Ihrer Meinung nach brauchte die Welt nicht viele Regeln. Sie hatte versucht, das im Unterricht anzubringen, woraufhin Mrs Moody beinahe einen Herzinfarkt erlitten hatte. Niemand stimmte ihr zu. Aus irgendeinem Grund hatte sie das Gefühl, dass die Aufgabe nur auf sie abgezielt hatte.
»Ich habe gerade mit deiner Lehrerin gesprochen«, verkündete ihre Mutter seufzend, als sie in die Küche kam. »Sie sagt, du hast den Unterricht gestört und integrierst dich nicht in die Klasse …«
Sie ließ den Satz einen Moment in der Luft hängen. Violet wollte etwas erwidern, doch ihre Mutter hob die Hand.
»Außerdem liegt die Auswertung deiner Testergebnisse vor. Nicht zu fassen, dass es mir nie aufgefallen ist. Das ist meine Schuld. Ich trage die Verantwortung dafür.«
»Was meinst du, Mam? Was für Testergebnisse?«
»Violet, bitte, ich weiß, das ist nur ein Symptom deines Zustands, aber sei nicht so vorlaut.«
»Mam«, flehte Violet, »geht es um den Test von gestern? Der war das Dümmste, was ich je gesehen habe. Sie wollten sogar wissen, welche Farbe meine Lieblingssocken haben. Du hättest dich kaputtgelacht! Hier ist alles so seltsam, Mam, ich finde Perfect einfach nur gruselig …«
»Schluss damit, Violet, ich will nichts mehr hören. Farben können viel über eine Person aussagen, vor allem die Farbe ihrer Socken! Nun denn, Violet, Liebes«, fuhr ihre Mutter fort, deren »Liebes« schon genauso klang wie das von Mrs Moody, »wie sich herausgestellt hat, leidest du an einer Krankheit namens AGDS. Das steht für Anpassungs- und Gehorsamkeitsdefizit-Syndrom. Ich kann immer noch nicht glauben, dass ich das nie bemerkt habe, obwohl es dir wahrscheinlich schon dein gesamtes Leben lang zu schaffen gemacht hat, Liebes.« Sie steckte die Hand in ihre Tasche. »Deswegen bekommst du ab sofort die hier.«
Rose zog ein kleines braunes Fläschchen hervor und stellte es vor Violet auf den Tisch.

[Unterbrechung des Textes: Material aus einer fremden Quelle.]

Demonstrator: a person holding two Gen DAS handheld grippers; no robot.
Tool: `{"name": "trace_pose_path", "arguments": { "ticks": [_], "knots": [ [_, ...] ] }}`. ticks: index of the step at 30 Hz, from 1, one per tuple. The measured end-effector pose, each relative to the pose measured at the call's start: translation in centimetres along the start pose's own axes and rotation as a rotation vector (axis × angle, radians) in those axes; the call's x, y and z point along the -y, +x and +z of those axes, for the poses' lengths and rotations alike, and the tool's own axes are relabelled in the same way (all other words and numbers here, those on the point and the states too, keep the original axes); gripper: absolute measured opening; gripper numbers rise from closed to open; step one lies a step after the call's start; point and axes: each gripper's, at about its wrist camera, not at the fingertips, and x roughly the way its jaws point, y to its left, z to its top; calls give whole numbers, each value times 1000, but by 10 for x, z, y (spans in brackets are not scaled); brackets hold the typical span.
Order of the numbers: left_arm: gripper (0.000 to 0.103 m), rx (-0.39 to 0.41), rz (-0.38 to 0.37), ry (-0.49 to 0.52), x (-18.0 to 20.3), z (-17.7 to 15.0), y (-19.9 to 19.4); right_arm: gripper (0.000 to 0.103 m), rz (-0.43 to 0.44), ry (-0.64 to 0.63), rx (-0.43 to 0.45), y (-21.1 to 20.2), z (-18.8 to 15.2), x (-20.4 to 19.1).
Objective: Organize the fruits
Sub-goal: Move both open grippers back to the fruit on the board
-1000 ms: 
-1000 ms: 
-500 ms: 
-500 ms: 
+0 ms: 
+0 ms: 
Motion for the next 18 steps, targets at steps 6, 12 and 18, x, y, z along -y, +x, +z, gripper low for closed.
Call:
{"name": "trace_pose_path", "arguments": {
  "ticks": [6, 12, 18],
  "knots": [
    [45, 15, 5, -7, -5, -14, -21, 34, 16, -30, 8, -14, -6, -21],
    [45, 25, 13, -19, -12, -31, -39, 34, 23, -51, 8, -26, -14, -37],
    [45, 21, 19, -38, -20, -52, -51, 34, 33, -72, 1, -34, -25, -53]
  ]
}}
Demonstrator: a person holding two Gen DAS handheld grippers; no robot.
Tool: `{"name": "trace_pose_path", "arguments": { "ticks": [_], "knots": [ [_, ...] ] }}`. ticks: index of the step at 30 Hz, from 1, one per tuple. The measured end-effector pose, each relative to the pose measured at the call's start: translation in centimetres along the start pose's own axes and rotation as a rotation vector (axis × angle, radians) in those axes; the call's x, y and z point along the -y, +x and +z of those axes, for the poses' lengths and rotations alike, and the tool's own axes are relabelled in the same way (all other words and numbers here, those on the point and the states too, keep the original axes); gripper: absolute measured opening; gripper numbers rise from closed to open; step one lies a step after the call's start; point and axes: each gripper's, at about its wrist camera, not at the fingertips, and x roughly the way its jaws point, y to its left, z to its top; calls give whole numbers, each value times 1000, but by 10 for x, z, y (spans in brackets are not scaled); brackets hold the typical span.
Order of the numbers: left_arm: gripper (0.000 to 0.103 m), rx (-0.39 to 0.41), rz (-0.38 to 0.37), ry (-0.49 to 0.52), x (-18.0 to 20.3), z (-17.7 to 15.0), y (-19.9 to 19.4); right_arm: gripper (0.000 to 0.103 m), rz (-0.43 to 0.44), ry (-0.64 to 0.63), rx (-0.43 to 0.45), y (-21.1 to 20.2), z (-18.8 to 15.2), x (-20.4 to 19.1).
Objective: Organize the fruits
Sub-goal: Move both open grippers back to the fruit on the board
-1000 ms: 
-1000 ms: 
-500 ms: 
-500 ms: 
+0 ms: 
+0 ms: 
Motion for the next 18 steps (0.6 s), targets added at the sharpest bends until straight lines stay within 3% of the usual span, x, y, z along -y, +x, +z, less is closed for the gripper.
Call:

»Davon nimmst du eine am Morgen«, sagte sie, während sie das Fläschchen wieder hochnahm und eine einzelne gelbe Pille in ihre Hand schüttete. Dann stand sie auf, füllte ein Glas mit Wasser und setzte es zusammen mit der Pille vor ihrer Tochter ab. »Und zwei am Abend. Der Doktor meinte, ich soll dir deine Morgendosis jetzt gleich geben, weil du ein besonders schwerer Fall bist. Die Abenddosis gebe ich dir, wenn ich zurückkomme. Mach dir keine Sorgen, dass wir es vergessen könnten, Liebes, Mrs Moody hat mir freundlicherweise diesen Timer gegeben, der uns daran erinnert.« Sie stellte eine kleine Uhr auf den Tisch. »Der Schule liegt dein Wohlergehen wirklich am Herzen.«
»Aber Mam, ich gehe da doch erst seit zwei Tagen hin! Mrs Moody kennt mich überhaupt nicht. Der Test war total bescheuert und ich war nicht ungehorsam! Mir ist bloß der Bleistift runtergefallen und beim Seilspringen habe ich einmal die Beine überkreuzt. Mam, bitte, ich will keine Tabletten nehmen. Ich bin nicht krank!«
»Violet, Schluss jetzt! Ich weiß, du verhältst dich nur wegen deines AGDS so, aber ich muss sagen, das kann ganz schön ermüdend sein.«
»Aber Mam …«
»Genug, Liebes! Jetzt nimm deine Tablette. Ich muss gleich zum Buchclub und möchte mir keine Sorgen machen müssen, dass du dein Medikament nicht genommen hast.«
Violets Blick wanderte zu der gelben Pille vor ihr und von dort hoch zu ihrer Mutter, die aussah, als würde sie gleich explodieren. Wütend legte sie sich die Tablette auf die Zunge, setzte das Wasserglas an und schluckte.
Ihre Mutter lächelte, tätschelte Violet den Kopf und erhob sich.
»Nun fühlst du dich doch gleich viel besser, oder? Ich gehe jetzt zu meinem Treffen, aber ich bin rechtzeitig wieder zurück, um Abendessen für dich und deinen Vater zu kochen. Ich glaube, heute mache ich Risotto.«
Ihre Mutter schwebte aus dem Raum, während Violet wutschäumend am Küchentisch sitzen blieb.
Die Frau, mit der sie gerade geredet hatte, mochte aussehen wie ihre Mutter, doch sie war es definitiv nicht. Es musste sich um eine Art fiese Doppelgängerin handeln, die ihren Platz eingenommen hatte.
Violet stand auf und lief in der Küche hin und her. Irgendwas stimmte nicht, und zwar ganz und gar nicht. Sie musste versuchen, noch mal mit ihrem Dad zu reden. Vielleicht konnte sie ja diesmal zu ihm durchdringen.
Er war bei der Arbeit, also schnappte sie sich ihre Jacke und rannte, so schnell sie konnte, zum Ocularium.